> **Work instruction**:
Below are the records; retype each one exactly.

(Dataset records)
BEGIN

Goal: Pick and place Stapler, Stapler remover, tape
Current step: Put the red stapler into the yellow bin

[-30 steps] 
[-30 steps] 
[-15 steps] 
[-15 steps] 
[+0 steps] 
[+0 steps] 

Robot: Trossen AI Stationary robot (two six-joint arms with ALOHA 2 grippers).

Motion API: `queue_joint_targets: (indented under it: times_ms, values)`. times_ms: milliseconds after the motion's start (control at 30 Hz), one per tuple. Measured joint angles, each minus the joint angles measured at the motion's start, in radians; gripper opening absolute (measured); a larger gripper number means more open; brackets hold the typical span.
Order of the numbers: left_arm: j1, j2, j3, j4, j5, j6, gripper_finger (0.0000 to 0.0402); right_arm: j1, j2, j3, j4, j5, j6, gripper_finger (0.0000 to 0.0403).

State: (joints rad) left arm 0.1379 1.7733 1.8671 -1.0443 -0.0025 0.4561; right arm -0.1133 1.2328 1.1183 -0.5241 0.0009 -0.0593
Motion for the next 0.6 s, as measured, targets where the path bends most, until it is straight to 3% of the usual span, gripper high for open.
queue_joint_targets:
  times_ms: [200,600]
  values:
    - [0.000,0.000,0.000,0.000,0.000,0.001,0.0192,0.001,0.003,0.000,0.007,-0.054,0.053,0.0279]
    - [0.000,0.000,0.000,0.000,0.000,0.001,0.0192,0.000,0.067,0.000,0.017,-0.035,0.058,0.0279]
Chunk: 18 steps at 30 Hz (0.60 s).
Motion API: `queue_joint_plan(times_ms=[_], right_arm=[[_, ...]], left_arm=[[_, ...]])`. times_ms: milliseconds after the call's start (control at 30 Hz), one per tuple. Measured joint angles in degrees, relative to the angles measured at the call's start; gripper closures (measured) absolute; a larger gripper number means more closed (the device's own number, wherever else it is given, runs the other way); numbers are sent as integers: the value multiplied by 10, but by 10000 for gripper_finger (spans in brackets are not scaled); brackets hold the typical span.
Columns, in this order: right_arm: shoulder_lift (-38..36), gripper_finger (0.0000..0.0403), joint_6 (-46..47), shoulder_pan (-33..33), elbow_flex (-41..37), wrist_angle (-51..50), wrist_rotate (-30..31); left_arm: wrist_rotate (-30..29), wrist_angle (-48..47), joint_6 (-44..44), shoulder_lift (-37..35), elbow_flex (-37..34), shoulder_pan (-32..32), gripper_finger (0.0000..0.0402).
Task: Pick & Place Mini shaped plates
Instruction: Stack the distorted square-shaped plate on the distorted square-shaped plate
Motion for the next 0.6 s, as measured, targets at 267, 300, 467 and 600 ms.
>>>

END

> **Solution to the exercise**:
Goal: Pick and place Stapler, Stapler remover, tape
Current step: Put the red stapler into the yellow bin

[-30 steps] 
[-30 steps] 
[-15 steps] 
[-15 steps] 
[+0 steps] 
[+0 steps] 

Robot: Trossen AI Stationary robot (two six-joint arms with ALOHA 2 grippers).

Motion API: `queue_joint_targets: (indented under it: times_ms, values)`. times_ms: milliseconds after the motion's start (control at 30 Hz), one per tuple. Measured joint angles, each minus the joint angles measured at the motion's start, in radians; gripper opening absolute (measured); a larger gripper number means more open; brackets hold the typical span.
Order of the numbers: left_arm: j1, j2, j3, j4, j5, j6, gripper_finger (0.0000 to 0.0402); right_arm: j1, j2, j3, j4, j5, j6, gripper_finger (0.0000 to 0.0403).

State: (joints rad) left arm 0.1379 1.7733 1.8671 -1.0443 -0.0025 0.4561; right arm -0.1133 1.2328 1.1183 -0.5241 0.0009 -0.0593
Motion for the next 0.6 s, as measured, targets where the path bends most, until it is straight to 3% of the usual span, gripper high for open.
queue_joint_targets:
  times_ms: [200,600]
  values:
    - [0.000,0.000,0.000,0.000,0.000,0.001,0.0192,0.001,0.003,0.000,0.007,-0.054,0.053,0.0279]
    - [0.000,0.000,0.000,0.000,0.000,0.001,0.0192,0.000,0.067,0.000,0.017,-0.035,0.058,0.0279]
Chunk: 18 steps at 30 Hz (0.60 s).
Motion API: `queue_joint_plan(times_ms=[_], right_arm=[[_, ...]], left_arm=[[_, ...]])`. times_ms: milliseconds after the call's start (control at 30 Hz), one per tuple. Measured joint angles in degrees, relative to the angles measured at the call's start; gripper closures (measured) absolute; a larger gripper number means more closed (the device's own number, wherever else it is given, runs the other way); numbers are sent as integers: the value multiplied by 10, but by 10000 for gripper_finger (spans in brackets are not scaled); brackets hold the typical span.
Columns, in this order: right_arm: shoulder_lift (-38..36), gripper_finger (0.0000..0.0403), joint_6 (-46..47), shoulder_pan (-33..33), elbow_flex (-41..37), wrist_angle (-51..50), wrist_rotate (-30..31); left_arm: wrist_rotate (-30..29), wrist_angle (-48..47), joint_6 (-44..44), shoulder_lift (-37..35), elbow_flex (-37..34), shoulder_pan (-32..32), gripper_finger (0.0000..0.0402).
Task: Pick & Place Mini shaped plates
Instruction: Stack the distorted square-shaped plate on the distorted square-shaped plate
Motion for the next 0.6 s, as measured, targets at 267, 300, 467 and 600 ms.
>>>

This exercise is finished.